Task to carry out |
The records below must be output exactly, without pictures.

· · · · ·

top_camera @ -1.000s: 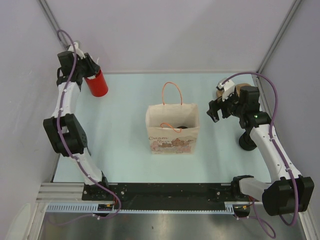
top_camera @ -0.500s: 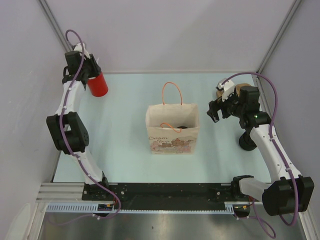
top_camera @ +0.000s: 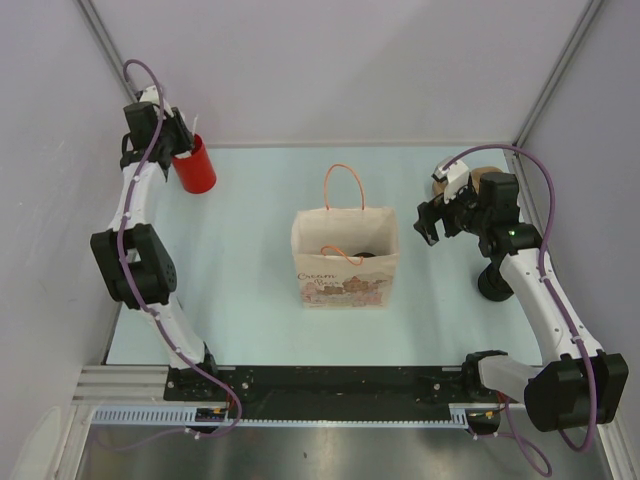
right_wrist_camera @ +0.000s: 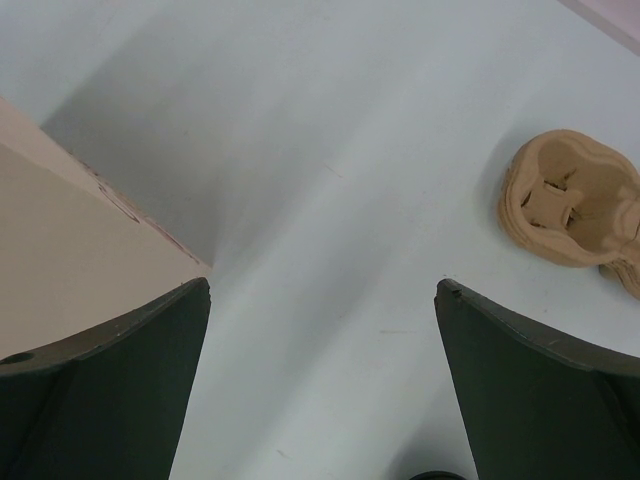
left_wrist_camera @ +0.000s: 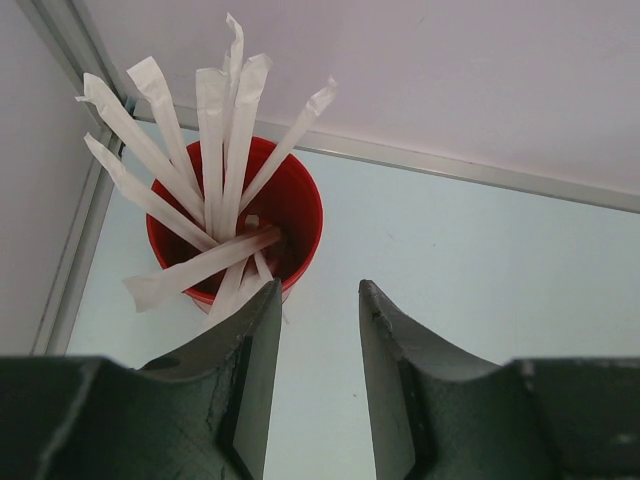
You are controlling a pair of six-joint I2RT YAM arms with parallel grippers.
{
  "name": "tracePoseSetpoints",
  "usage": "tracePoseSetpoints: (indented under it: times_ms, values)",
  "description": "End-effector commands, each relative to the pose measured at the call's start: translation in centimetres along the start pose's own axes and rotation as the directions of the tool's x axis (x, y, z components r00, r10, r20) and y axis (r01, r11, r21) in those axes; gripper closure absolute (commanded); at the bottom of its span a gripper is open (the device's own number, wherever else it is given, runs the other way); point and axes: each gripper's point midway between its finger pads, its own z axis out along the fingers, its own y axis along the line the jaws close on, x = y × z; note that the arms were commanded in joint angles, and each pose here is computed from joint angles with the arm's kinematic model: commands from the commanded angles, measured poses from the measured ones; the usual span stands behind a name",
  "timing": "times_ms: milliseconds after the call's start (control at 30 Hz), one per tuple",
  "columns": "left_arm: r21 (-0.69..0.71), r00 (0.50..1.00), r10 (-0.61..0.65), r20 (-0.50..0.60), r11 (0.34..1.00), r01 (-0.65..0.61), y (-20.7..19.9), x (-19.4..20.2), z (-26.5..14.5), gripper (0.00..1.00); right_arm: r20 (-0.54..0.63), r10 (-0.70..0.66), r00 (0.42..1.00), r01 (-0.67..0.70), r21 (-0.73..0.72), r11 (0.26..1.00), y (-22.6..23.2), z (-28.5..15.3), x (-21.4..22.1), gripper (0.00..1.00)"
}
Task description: Pack the takeout coffee
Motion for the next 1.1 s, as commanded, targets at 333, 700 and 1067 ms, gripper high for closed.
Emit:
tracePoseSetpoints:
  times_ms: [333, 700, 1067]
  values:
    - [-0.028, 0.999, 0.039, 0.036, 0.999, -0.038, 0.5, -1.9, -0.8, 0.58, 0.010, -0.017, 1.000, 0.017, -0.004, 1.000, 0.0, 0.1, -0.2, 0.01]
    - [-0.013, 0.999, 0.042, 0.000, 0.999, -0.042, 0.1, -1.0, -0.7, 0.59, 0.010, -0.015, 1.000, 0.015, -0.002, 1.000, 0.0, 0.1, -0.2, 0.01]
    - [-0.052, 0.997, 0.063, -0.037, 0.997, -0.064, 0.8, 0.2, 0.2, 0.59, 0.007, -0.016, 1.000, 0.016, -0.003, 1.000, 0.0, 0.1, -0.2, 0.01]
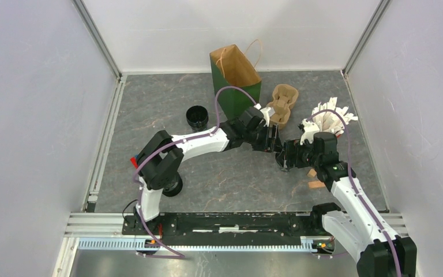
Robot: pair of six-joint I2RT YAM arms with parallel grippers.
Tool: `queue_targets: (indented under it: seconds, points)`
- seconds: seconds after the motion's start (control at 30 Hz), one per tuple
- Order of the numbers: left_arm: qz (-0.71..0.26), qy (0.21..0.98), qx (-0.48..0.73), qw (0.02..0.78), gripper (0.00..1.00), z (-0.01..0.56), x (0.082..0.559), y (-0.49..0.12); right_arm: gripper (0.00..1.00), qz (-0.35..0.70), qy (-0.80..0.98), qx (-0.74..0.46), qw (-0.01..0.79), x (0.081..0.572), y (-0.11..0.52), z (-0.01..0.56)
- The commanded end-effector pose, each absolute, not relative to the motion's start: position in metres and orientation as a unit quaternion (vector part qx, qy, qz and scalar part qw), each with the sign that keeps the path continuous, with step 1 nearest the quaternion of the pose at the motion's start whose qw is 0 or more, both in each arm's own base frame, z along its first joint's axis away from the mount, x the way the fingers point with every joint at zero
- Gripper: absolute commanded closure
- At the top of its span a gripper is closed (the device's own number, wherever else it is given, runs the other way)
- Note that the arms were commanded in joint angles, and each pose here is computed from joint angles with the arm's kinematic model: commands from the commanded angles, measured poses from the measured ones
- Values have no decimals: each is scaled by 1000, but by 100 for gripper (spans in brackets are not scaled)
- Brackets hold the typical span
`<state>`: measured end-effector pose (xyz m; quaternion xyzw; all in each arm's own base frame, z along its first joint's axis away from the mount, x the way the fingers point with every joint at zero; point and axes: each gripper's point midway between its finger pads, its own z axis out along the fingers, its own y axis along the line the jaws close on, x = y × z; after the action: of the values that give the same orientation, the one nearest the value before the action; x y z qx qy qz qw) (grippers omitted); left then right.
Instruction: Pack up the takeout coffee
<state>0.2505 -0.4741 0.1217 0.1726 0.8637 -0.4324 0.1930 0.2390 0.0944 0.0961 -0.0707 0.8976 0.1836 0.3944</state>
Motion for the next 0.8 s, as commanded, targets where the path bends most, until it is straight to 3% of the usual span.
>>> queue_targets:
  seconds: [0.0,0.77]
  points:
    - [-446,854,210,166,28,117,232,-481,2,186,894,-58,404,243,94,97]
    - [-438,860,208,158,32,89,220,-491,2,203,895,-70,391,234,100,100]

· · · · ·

Output of the exercise |
top_camera @ -1.000s: 
top_camera @ -0.500s: 
top_camera @ +0.000s: 
right_wrist_camera @ +0.000s: 
left_wrist_camera @ +0.000s: 
You are controlling a pair of six-joint I2RT YAM arms with parallel grippers.
{
  "name": "tracePoseSetpoints",
  "usage": "tracePoseSetpoints: (indented under it: times_ms, values)",
  "description": "End-effector commands, each relative to the pose measured at the call's start: translation in centimetres along the start pose's own axes and rotation as the directions of the tool's x axis (x, y, z components r00, r10, r20) and y axis (r01, r11, r21) in those axes; gripper closure absolute (commanded); at the bottom of its span a gripper is open (the device's own number, wherever else it is given, runs the other way); point and axes: each gripper's point midway between its finger pads, its own z axis out along the fingers, its own y axis along the line the jaws close on, x = y × z; note that the arms were commanded in joint angles, and each pose here is computed from joint angles with the arm's kinematic model: commands from the commanded angles, measured poses from the measured ones; the usual span stands behind a name",
  "timing": "times_ms: milliseconds after the call's start (control at 30 Hz), one per tuple",
  "columns": "left_arm: r21 (-0.69..0.71), r00 (0.50..1.00), r10 (-0.61..0.65), r20 (-0.50..0.60), r11 (0.34..1.00), r01 (-0.65..0.61), y (-20.7..19.9), x (-19.4..20.2), z (-26.5..14.5), gripper (0.00..1.00); right_arm: r20 (-0.54..0.63), r10 (-0.70..0.66), r00 (0.42..1.00), r01 (-0.67..0.70), r21 (-0.73..0.72), r11 (0.26..1.00), y (-22.6..23.2), z (-28.5..15.3), x (-21.4..22.1), gripper (0.00..1.00)"
}
Task description: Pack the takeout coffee
Motion for the next 1.1 s, as commanded, targets at 333, 700 and 1067 ms, gripper high for closed.
Emit:
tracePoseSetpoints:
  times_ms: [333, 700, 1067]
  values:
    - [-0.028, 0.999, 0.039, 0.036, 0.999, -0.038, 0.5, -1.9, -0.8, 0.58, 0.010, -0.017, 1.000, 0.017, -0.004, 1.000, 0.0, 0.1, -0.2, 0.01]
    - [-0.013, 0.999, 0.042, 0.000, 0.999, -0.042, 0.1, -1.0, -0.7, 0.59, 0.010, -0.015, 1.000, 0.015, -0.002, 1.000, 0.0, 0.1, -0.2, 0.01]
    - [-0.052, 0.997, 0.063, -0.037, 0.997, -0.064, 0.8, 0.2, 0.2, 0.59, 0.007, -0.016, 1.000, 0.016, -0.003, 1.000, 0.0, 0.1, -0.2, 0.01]
Robot: pair of six-joint I2RT YAM arms with parallel grippers.
Tool: `queue_targets: (indented under it: seconds, points)`
- seconds: seconds after the motion's start (control at 30 Hz), one per tuple
- Order of the numbers: left_arm: qz (-0.71..0.26), qy (0.21..0.98), qx (-0.48..0.73), qw (0.02..0.78), gripper (0.00..1.00), z (-0.01..0.56), x (0.082..0.559), y (-0.49..0.12); right_arm: gripper (0.00..1.00), qz (-0.35..0.70), qy (-0.80..0.98), qx (-0.74..0.46), qw (-0.01..0.79), x (0.081..0.572), y (-0.11..0.52), z (-0.01..0.56)
- The commanded end-effector pose, each absolute, not relative to the motion's start: position in metres and orientation as a unit quaternion (vector part qx, qy, qz and scalar part qw), each with the sign that keeps the path continuous, with step 1 nearest the quaternion of the pose at the motion's start whose qw is 0 or more, both in each arm's own base frame, z along its first joint's axis away from the mount, x the way the fingers point with every joint at zero
- Gripper: absolute commanded closure
- At the top of its span a gripper is closed (the device's own number, wherever else it is given, runs the other way)
- Note that the arms were commanded in joint angles, and each pose here is computed from joint angles with the arm's kinematic model: commands from the commanded angles, measured poses from the measured ones
- Values have no decimals: each is scaled by 1000, but by 100 for gripper (spans in brackets are not scaled)
- Brackets hold the typical span
`<state>`: measured end-effector pose (xyz m; quaternion xyzw; all in each arm's own base frame, z along its first joint's axis away from the mount, x the way the fingers point with every joint at zero; point and axes: each gripper's point midway between its finger pads, its own z axis out along the fingers, its own y axis along the line the jaws close on, x = y × z; after the action: of the values that give the same orientation, the one nearest the value before the action; x y z qx qy qz qw) (grippers omitted); left then right.
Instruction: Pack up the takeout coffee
<state>0.2505 -0.4741 0.1217 0.1726 0.8637 -0.4324 0.1930 0.2390 0.0944 0.0961 -0.0707 0.8976 0.1836 0.3944</state>
Motion for the next 0.8 s, as commanded, targets where the path bends most, until it is straight to 3% of the usual span.
>>> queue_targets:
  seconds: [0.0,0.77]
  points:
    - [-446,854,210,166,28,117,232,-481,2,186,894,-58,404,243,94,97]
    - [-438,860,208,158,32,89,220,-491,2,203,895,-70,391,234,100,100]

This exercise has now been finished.